Forum: Ruby Rethinking Memoization

Announcement (2017-05-07): www.ruby-forum.com is now read-only since I unfortunately do not have the time to support and maintain the forum any more. Please see rubyonrails.org/community and ruby-lang.org/en/community for other Rails- und Ruby-related community platforms.
4299e35bacef054df40583da2d51edea?d=identicon&s=25 James Gray (bbazzarrakk)
on 2006-01-24 18:26
(Received via mailing list)
Daniel Berger and I have been having an off-list discussion about his
memoize.rb library.  You can find that library at:

http://raa.ruby-lang.org/project/memoize/

In the course of the discussion, I ended up building a library of my
own, to show Daniel what I was talking about.  Daniel thought it
might be worth moving the discussion of my new library here, to get
community feedback.

The primary difference between our two approaches is that Daniel's
library is built to memoize individual objects, while mine is
intended to link all instance method calls for a class of objects to
a single cache.

I wanted this behavior because I felt it would increase cache hits
and make memoizing methods that much more worthwhile.  Daniel pointed
out though that a finer grained control can be important, to avoid
exhausting memory with the cache.  Luckily, Ruby's syntax makes it
trivial to use my library to alter a unique object as well.

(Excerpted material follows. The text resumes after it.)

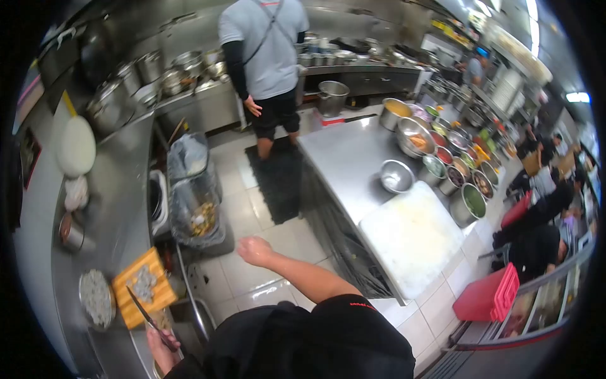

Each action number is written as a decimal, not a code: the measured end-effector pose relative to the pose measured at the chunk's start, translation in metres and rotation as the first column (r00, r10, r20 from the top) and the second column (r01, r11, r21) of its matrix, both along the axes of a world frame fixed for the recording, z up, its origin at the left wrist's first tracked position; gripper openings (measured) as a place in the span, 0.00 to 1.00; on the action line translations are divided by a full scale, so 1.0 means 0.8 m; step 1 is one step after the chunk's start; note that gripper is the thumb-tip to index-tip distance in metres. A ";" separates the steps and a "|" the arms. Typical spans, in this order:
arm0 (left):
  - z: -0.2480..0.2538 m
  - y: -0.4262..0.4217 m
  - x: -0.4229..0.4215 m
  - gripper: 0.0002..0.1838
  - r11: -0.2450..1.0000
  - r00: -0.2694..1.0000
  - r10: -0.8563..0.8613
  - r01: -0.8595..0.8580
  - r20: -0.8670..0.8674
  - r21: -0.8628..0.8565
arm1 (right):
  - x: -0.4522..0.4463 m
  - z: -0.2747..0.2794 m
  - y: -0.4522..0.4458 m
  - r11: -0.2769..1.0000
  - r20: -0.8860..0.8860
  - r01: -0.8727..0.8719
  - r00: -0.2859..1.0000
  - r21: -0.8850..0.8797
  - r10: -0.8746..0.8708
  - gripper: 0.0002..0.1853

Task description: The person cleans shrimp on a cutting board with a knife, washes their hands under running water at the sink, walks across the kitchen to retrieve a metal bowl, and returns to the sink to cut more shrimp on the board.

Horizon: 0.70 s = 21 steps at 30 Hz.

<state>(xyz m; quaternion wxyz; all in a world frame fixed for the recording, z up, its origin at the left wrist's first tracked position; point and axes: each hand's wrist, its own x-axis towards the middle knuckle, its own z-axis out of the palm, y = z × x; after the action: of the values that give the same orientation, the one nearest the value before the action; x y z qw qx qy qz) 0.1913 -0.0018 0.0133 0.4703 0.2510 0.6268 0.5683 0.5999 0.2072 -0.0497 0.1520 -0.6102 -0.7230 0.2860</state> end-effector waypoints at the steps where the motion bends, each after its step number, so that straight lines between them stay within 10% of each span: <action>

Here's an example of using my library to memoize an instance method,
the intended usage:

#!/usr/local/bin/ruby -w

# instance_methods.rb
#
#  Created by James Edward Gray II on 2006-01-23.
#  Copyright 2006 Gray Productions. All rights reserved.

require "memoizable"

class Fibonacci
   extend Memoizable

   def fib( num )
     return num if num < 2
     fib(num - 1) + fib(num - 2)
   end
   memoize :fib
end

puts "This method is memoized, and will run very fast..."
start = Time.now
puts "fib(100):  #{Fibonacci.new.fib(100)}"
puts "Run time:  #{Time.now - start} seconds"

puts
puts "All objects share a cache, so this call, is even faster..."
start = Time.now
puts "fib(100):  #{Fibonacci.new.fib(100)}"  # simple cache hit
puts "Run time:  #{Time.now - start} seconds"

__END__

Also, here is how you would use the library to affect individual
objects:

#!/usr/local/bin/ruby -w

# singleton_objects.rb
#
#  Created by James Edward Gray II on 2006-01-23.
#  Copyright 2006 Gray Productions. All rights reserved.

require "memoizable"

class Fibonacci
   def fib( num )
     return num if num < 2
     fib(num - 1) + fib(num - 2)
   end
end

slow = Fibonacci.new

puts "This method is not memoized and thus slow..."
start = Time.now
puts "slow.fib(30):  #{slow.fib(30)}"
puts "    Run time:  #{Time.now - start} seconds"

fast = Fibonacci.new
class << fast  # memoize just this object
   extend Memoizable
   memoize :fib
end

puts
puts "We can fix that for a unique object..."
start = Time.now
puts "fast.fib(30):  #{fast.fib(30)}"
puts "    Run time:  #{Time.now - start} seconds"

puts
puts "But the original is still slow..."
start = Time.now
puts "slow.fib(30):  #{slow.fib(30)}"
puts "    Run time:  #{Time.now - start} seconds"

__END__

My library also works for class/module methods and even top-level
methods, though I will spare you those examples.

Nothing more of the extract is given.